Yesterday, I attempted to clear up a couple of points I found to be misconceptions in a recent article posted to the Huffington Post. One thing that I think may have been lost in my novel of a post is the fact that I believe cuts to military spending need to happen. Even the quickest of glances at our Defense budget indicates that we are unable to sustain the status quo. I do not think that the government is out to get us (‘us’ meaning the military community), nor do I think that the military community lacks support from the general population. But when an article is published with the name of a Pulitzer Prize-winning journalist on the by-line, I expect the information to be accurate. And I felt the need to say something. So I did.

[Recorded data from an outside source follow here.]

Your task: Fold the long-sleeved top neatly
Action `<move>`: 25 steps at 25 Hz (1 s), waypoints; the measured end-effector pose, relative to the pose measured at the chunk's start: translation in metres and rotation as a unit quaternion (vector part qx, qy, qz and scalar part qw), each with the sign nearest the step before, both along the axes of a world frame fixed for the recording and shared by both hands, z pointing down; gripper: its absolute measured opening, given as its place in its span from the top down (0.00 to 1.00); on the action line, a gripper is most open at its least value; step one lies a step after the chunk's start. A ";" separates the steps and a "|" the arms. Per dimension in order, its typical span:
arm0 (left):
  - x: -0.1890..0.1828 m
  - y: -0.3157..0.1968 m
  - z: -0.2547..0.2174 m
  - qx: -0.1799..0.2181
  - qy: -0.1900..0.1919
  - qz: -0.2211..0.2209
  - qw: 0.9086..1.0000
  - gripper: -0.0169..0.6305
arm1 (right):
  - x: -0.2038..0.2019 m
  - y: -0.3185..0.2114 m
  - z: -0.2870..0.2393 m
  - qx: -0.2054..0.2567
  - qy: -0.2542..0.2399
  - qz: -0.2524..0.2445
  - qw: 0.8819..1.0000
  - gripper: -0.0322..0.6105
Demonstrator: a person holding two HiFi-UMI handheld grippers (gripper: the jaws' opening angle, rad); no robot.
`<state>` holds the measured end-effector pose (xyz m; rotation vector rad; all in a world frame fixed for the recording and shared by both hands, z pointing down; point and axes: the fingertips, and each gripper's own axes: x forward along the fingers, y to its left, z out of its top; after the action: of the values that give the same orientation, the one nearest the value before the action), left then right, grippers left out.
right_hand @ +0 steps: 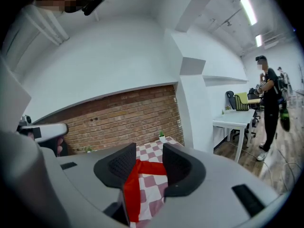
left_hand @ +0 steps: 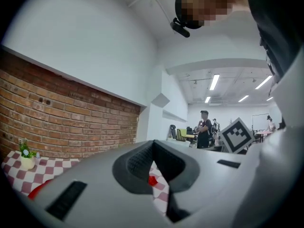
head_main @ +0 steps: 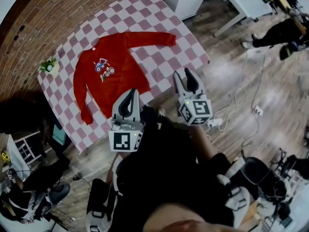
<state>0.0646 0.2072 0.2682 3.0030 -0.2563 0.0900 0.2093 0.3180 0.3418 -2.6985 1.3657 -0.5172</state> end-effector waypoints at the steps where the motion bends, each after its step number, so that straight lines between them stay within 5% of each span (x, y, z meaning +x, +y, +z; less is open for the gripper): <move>1: 0.006 -0.006 0.001 -0.002 0.000 0.007 1.000 0.97 | 0.005 -0.006 0.002 -0.003 -0.001 0.005 1.000 0.69; 14: 0.067 -0.058 0.005 -0.018 0.007 0.056 0.998 0.97 | 0.068 -0.059 0.037 -0.036 -0.045 0.047 0.997 0.69; 25: 0.127 -0.081 0.031 -0.022 -0.017 0.013 1.000 0.97 | 0.161 -0.084 0.115 -0.067 -0.109 0.042 0.991 0.69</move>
<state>0.1914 0.1260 0.2996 2.9634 -0.2145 0.1482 0.3702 0.2340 0.4571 -2.6891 1.1949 -0.8936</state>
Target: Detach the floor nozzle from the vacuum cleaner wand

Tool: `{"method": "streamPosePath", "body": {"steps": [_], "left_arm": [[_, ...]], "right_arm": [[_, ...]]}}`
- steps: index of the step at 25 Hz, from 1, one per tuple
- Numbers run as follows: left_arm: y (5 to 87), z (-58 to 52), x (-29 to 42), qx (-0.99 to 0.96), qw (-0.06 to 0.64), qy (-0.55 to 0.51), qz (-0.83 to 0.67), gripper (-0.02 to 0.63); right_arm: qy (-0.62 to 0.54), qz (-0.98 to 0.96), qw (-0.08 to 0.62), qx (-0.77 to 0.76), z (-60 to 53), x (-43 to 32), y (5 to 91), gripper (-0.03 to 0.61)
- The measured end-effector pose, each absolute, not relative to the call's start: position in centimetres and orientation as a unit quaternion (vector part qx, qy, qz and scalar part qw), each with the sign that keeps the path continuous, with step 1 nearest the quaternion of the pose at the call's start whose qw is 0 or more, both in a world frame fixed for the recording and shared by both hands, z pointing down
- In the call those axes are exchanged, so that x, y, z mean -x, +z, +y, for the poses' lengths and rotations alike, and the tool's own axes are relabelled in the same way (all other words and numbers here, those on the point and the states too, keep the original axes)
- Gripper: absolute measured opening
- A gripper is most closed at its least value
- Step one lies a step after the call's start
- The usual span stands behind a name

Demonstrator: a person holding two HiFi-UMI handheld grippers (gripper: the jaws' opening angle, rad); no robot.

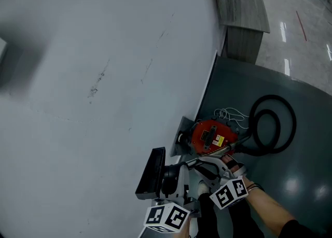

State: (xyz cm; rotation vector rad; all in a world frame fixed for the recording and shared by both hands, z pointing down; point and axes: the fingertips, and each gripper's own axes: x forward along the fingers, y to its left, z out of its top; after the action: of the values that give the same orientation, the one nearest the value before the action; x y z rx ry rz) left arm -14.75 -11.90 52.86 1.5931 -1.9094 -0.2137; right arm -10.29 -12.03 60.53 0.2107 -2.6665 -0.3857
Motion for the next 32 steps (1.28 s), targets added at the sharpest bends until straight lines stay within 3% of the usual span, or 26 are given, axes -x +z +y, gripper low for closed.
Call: {"method": "streamPosePath", "body": {"steps": [5,12,18,24,29,32], "left_arm": [[53.0,-11.5,15.5,-0.611,0.369,-0.168,-0.679,0.181],[52.0,-11.3,15.2,-0.633,0.280,-0.047,-0.721,0.179],[52.4,-11.1,15.7,-0.611,0.351,-0.151,-0.693,0.179],[51.9,-11.0,14.9,-0.637,0.286,-0.059,-0.713,0.179],[51.6,-10.8,15.3,-0.629,0.322,-0.172,-0.687,0.180],[51.5,-10.4,15.4,-0.626,0.295,-0.186,-0.697,0.179]], "right_arm": [[-0.142,-0.963,0.219,-0.071,-11.7,10.5,60.5,0.137],[-0.144,-0.963,0.212,-0.081,-11.4,11.0,59.9,0.137],[-0.141,-0.963,0.217,-0.076,-11.4,10.8,59.9,0.137],[-0.139,-0.963,0.214,-0.087,-11.2,10.6,59.8,0.137],[-0.133,-0.964,0.210,-0.092,-11.2,10.3,59.5,0.137],[-0.136,-0.964,0.209,-0.094,-10.9,10.3,59.5,0.137]]}}
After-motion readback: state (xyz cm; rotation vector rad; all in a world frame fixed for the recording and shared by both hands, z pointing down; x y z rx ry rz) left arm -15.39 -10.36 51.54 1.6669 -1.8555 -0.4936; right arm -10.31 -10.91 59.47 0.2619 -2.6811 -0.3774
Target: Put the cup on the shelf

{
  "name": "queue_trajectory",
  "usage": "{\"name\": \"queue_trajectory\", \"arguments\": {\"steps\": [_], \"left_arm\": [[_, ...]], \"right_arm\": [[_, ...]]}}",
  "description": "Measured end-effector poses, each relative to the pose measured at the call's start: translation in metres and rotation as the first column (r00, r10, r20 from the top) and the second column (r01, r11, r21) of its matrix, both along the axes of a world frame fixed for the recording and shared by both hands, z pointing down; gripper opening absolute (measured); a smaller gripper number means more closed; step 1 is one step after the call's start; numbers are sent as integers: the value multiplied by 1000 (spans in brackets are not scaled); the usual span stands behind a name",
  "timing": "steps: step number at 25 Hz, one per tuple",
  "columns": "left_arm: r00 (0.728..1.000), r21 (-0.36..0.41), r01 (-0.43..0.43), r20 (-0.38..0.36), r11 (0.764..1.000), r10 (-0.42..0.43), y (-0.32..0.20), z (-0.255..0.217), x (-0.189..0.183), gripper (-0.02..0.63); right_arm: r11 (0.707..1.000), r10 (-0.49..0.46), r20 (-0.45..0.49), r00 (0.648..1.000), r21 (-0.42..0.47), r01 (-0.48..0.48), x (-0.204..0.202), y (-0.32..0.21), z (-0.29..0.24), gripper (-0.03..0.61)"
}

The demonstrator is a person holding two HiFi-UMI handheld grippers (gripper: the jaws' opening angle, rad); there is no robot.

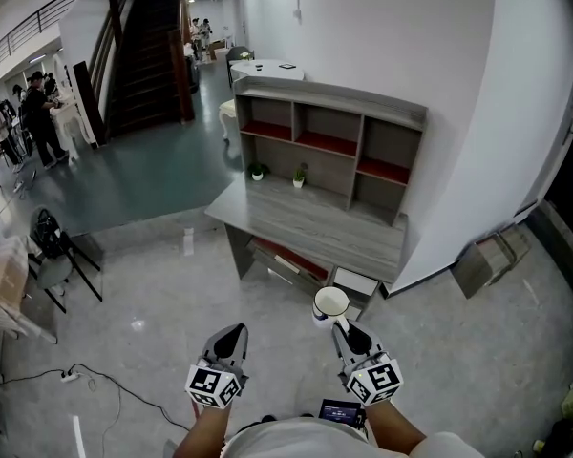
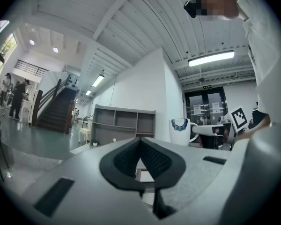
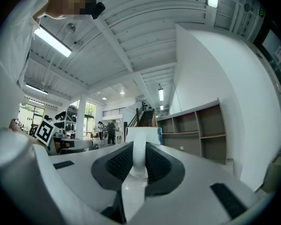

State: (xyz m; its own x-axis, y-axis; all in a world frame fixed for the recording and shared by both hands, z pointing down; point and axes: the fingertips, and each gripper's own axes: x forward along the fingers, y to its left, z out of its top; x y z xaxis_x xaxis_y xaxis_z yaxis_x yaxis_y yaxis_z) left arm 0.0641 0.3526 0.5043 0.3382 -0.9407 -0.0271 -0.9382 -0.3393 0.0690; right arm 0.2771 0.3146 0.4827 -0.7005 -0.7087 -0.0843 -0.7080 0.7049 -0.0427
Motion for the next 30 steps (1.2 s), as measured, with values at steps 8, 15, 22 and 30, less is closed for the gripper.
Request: {"name": "queue_trajectory", "arguments": {"steps": [8, 15, 22, 30], "left_arm": [[1000, 0, 3, 8, 1000, -3, -3, 4, 20, 8], [1000, -15, 17, 5, 1000, -17, 6, 12, 30, 9], [999, -24, 36, 8, 999, -36, 6, 17, 34, 8], [999, -11, 34, -4, 999, -34, -17, 18, 35, 8]], "right_arm": [[1000, -11, 12, 1000, -23, 11, 20, -7, 8, 78], [999, -21, 7, 1000, -29, 22, 31, -7, 14, 78], [999, -32, 23, 999, -29, 33, 37, -10, 16, 78], [999, -13, 33, 999, -39, 14, 43, -32, 21, 78]]}}
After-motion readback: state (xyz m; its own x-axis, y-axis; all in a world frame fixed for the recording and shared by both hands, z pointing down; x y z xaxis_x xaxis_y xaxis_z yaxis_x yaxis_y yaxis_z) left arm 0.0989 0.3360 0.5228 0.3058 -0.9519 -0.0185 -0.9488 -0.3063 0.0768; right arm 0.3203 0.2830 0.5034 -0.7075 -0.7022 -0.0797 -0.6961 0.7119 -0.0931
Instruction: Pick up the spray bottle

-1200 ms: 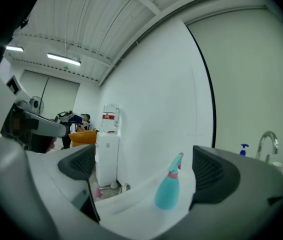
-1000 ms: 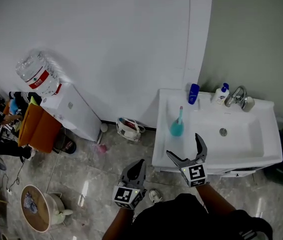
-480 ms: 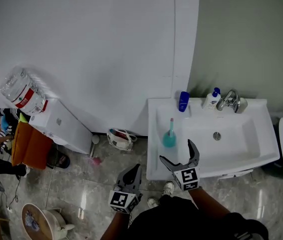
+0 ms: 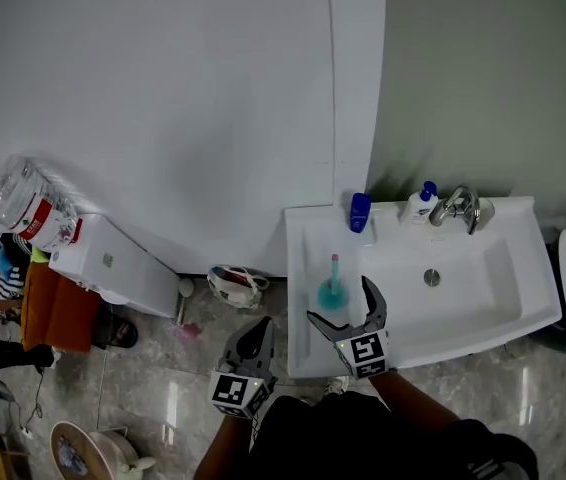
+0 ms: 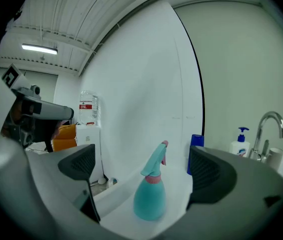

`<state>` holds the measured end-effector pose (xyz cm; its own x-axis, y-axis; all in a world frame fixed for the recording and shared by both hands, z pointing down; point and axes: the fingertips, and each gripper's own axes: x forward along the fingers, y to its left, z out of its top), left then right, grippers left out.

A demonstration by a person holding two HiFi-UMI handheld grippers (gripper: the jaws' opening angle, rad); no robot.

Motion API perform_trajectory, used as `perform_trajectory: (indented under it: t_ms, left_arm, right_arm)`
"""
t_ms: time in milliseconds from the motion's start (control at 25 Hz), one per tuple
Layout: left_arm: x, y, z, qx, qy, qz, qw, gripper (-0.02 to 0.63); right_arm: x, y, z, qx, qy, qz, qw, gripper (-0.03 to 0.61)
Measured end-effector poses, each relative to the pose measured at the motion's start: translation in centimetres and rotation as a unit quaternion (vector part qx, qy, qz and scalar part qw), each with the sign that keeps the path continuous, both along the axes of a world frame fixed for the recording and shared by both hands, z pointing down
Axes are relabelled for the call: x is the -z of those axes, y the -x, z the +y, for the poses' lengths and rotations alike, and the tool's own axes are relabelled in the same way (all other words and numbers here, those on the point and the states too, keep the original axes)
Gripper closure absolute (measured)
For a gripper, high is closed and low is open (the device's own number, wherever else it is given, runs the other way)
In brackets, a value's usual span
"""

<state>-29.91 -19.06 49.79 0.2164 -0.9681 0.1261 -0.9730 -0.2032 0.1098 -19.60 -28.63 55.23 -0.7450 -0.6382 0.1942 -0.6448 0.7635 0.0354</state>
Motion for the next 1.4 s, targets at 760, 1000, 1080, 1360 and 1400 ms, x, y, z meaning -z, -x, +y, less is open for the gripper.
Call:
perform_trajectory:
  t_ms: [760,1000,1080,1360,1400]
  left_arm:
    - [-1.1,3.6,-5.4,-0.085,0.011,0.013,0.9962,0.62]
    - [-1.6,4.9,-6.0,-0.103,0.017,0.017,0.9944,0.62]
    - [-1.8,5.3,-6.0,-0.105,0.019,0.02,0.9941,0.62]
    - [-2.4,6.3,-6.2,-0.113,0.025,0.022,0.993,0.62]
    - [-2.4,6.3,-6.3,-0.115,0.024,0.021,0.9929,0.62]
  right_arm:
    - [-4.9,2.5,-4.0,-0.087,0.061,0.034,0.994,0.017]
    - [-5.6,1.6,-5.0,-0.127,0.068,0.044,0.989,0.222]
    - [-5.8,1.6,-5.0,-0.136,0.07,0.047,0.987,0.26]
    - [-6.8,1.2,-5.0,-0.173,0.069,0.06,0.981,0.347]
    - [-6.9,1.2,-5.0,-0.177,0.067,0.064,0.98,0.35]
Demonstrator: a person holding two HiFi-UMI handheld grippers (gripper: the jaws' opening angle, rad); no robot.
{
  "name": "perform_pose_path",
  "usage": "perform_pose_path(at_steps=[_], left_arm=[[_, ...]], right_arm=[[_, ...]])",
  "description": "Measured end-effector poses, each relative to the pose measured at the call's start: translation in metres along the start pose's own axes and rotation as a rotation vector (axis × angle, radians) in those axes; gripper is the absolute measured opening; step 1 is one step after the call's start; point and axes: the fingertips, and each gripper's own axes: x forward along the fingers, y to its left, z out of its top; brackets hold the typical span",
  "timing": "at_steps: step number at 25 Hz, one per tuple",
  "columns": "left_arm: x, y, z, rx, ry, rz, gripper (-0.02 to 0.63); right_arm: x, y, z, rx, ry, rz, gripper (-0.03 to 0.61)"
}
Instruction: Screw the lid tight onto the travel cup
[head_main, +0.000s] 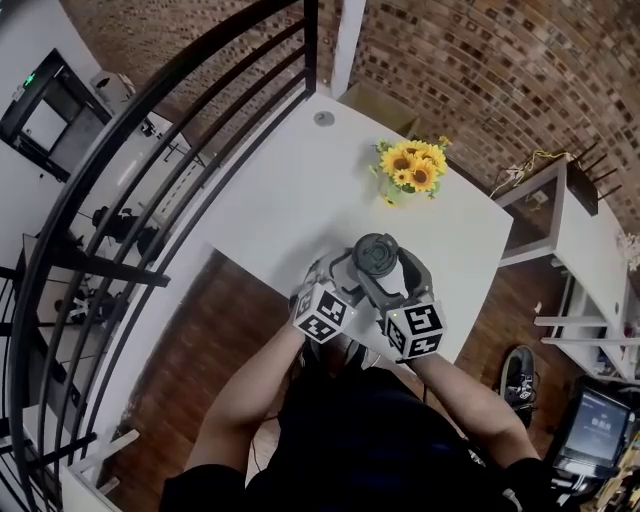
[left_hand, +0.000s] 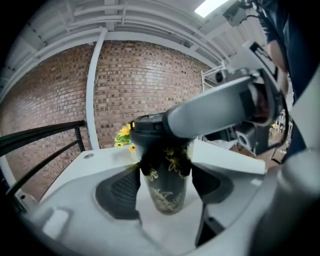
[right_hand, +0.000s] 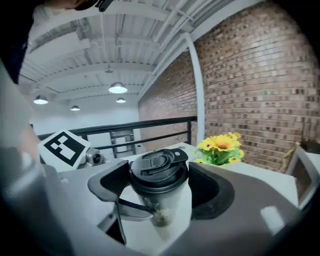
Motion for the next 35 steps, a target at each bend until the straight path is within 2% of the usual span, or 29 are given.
perform_pose_path(at_steps=[1,2,4,6,8,10,12,14,16,19,21,23,25,26,27,29,31,33,35], left_arm=[[0.000,0.000,-0.001,0.001,-0.001,0.001,0.324],[0.000,0.000,-0.001,0.001,-0.003,0.002,0.325],[0.000,-0.001,-0.001,0.001,-0.006,0.000,0.322],[0.001,-0.003,0.000,0.007,-0.003,-0.008,0.322],[0.001,-0.003,0.000,0.016,-0.001,-0.021,0.322],[-0.001,-0.001,-0.001,0.024,0.005,-0.034,0.322],[-0.002,0.000,-0.002,0.033,0.015,-0.051,0.322],[-0.001,0.000,-0.001,0.041,0.022,-0.066,0.322],[0.000,0.000,-0.002,0.043,0.026,-0.074,0.322],[0.000,-0.001,-0.003,0.050,0.026,-0.078,0.322],[0.001,-0.004,-0.001,0.052,0.020,-0.070,0.322],[0.003,-0.006,0.002,0.062,0.016,-0.061,0.321],[0.004,-0.009,0.003,0.082,0.014,-0.055,0.322],[0.004,-0.009,0.003,0.088,0.013,-0.053,0.322],[0.004,-0.010,0.002,0.088,0.011,-0.052,0.322],[0.003,-0.007,0.001,0.067,0.007,-0.051,0.322],[0.003,-0.005,-0.001,0.048,0.005,-0.054,0.322],[0.002,-0.004,-0.001,0.049,0.004,-0.061,0.322],[0.000,-0.002,-0.002,0.050,0.006,-0.065,0.322]], right_arm=[[-0.001,0.001,-0.003,0.000,0.011,-0.063,0.382],[0.000,0.002,-0.006,-0.005,0.032,-0.089,0.382],[-0.001,0.003,-0.006,-0.017,0.071,-0.041,0.383],[-0.007,0.003,0.002,-0.060,0.064,0.099,0.396],[-0.009,0.002,0.012,-0.149,0.056,0.284,0.408],[-0.004,0.005,0.017,-0.246,0.107,0.465,0.425],[0.003,0.014,0.015,-0.372,0.200,0.607,0.426],[0.009,0.022,0.005,-0.495,0.293,0.685,0.426],[0.012,0.025,0.000,-0.526,0.317,0.697,0.428],[0.010,0.022,0.003,-0.417,0.231,0.598,0.426],[0.007,0.011,0.003,-0.275,0.147,0.435,0.423],[0.004,0.000,0.002,-0.129,0.079,0.206,0.423],[0.001,-0.005,0.002,-0.029,0.062,0.004,0.425],[0.001,-0.006,0.002,-0.001,0.073,-0.054,0.425],[0.001,-0.006,0.001,0.009,0.092,-0.074,0.426],[0.003,0.000,0.000,-0.023,0.124,-0.001,0.427],[0.004,0.008,0.007,-0.099,0.113,0.174,0.446],[0.003,0.015,0.015,-0.221,0.106,0.380,0.446],[0.004,0.020,0.012,-0.365,0.167,0.549,0.446]])
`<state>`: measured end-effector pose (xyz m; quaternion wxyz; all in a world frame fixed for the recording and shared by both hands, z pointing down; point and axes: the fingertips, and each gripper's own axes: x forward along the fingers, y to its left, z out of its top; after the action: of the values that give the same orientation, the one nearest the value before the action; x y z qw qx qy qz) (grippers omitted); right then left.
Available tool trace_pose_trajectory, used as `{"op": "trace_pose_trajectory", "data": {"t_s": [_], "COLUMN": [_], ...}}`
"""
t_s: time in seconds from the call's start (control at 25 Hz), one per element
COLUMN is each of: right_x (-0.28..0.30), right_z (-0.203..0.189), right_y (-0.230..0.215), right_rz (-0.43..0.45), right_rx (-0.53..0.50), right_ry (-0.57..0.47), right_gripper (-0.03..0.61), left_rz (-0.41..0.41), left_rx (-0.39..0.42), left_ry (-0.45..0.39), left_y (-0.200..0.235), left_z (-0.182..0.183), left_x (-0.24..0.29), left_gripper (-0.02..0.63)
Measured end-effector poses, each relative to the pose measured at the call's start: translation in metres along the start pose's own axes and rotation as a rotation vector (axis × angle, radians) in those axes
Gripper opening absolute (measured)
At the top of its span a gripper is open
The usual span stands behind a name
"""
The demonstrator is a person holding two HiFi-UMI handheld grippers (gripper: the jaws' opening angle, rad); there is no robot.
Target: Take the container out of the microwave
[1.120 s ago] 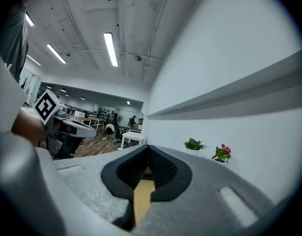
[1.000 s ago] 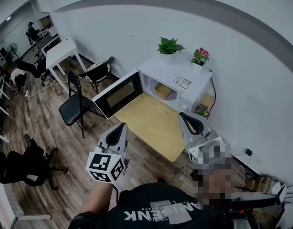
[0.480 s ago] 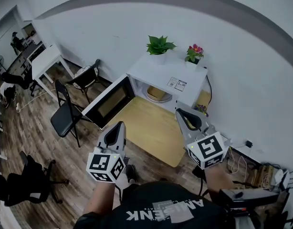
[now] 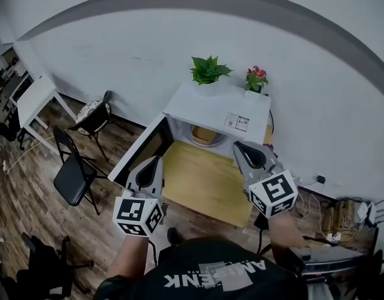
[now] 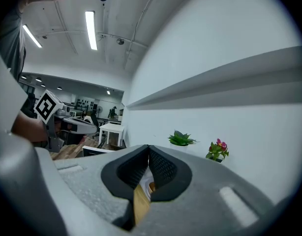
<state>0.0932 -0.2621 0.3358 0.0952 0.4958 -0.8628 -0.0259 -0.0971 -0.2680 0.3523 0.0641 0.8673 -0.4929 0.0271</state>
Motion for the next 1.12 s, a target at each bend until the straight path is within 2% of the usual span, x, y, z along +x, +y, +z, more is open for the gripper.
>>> {"op": "trace_pose_trajectory", "data": {"t_s": [0.24,0.68,0.84,0.96,1.12], "right_x": [0.035,0.075,0.082,0.086,0.1], "right_z": [-0.005,0.004,0.002,-0.002,-0.008], "right_y": [-0.002,-0.005,-0.003,-0.012,-0.01], "right_rz": [-0.069,-0.218,-0.232,-0.237,-0.153], "right_rx": [0.009,0.034,0.021,0.015,-0.026], "right_ry": [0.045,0.054,0.074,0.08,0.096], "right_gripper": [0.006,0.006,0.006,0.007,0.026], "left_rz": [-0.059,-0.176,-0.178,-0.172,-0.127], "left_rx": [0.01,0.015,0.041,0.011,-0.022], "left_ry": [0.036,0.062,0.078,0.073,0.063], "left_y": [0.037,0.093,0.107,0.109,0.109], "left_z": [-0.003,-0.011,-0.014,-0.016,-0.018], "left_x": [0.02,0.043,0.042,0.04,0.034], "left_gripper": [0.002,0.002,0.002,0.002,0.003]}}
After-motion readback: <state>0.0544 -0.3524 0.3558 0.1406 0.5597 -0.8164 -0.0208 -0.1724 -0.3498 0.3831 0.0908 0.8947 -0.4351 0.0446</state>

Something that may alienate me from some within the military community is that while I recognize the hardships of the military lifestyle, I don’t believe that service members are ‘better’ than any other hard-working functioning member of society. At the end of the day, my husband’s involvement with the military is simply a means to provide for his family and contribute to society in a meaningful and honorable manner (although, I am sure there are some that would argue otherwise). Yes, he deploys to less-than-desirable locations but he is also additionally compensated for such endeavors. As mentioned in my previous post, I do not believe the military is underpaid – especially when additional benefits are factored into the big picture of compensation. But we’re also not living a lifestyle that is far beyond our civilian counterparts with similar education levels and job responsibilities. And lump me in with the group of tax-paying American citizens who believe there is fat to be trimmed from the Defense budget. Yes, one could argue that our earning potential may be greater in the civilian world, but we are choosing to remain in the military. As this current point in time, the experiences and benefits of our military lifestyle outweigh the drawbacks. It isn’t always easy, but honestly, what lifestyle is 100% of the time?
Where do we go from here?
I am by no means an economist. But even as a lowly military spouse, I am well-aware of the overlap that occurs among programs funded by the Department of Defense to ‘help’ military families. And while free healthcare is a terrific benefit offered to the military, I do think we need to explore a co-pay system and/or the existence of a monthly premium to help offset medical costs. Such discussion couldn’t hurt. And while I don’t advocate trimming the military down to the bare-bones, I do think there are unnecessary positions and programs in existence that have little to no impact on the running of the military. Such cuts will likely draw debate from both sides of the aisle but as mentioned by many – our county cannot simply continue to spend, spend, spend. But in order for meaningful debate to take place, we must ensure that we’re validating our arguments with cold hard facts.
As my friend Jill points out, our current all-volunteer military force is perhaps the most lavish benefit provided to American citizens, myself included. When members of our society make the choice to serve in exchange for compensation (pay + benefits), it prevents other citizens from being drafted – a luxury that those of us born after the Vietnam War probably don’t fully grasp. In order for our military to remain a functional and all-volunteer force, meaningful budget cuts need to happen. And that will not happen without a valid and honest discussion about the role our society wants the military to play in our current world climate.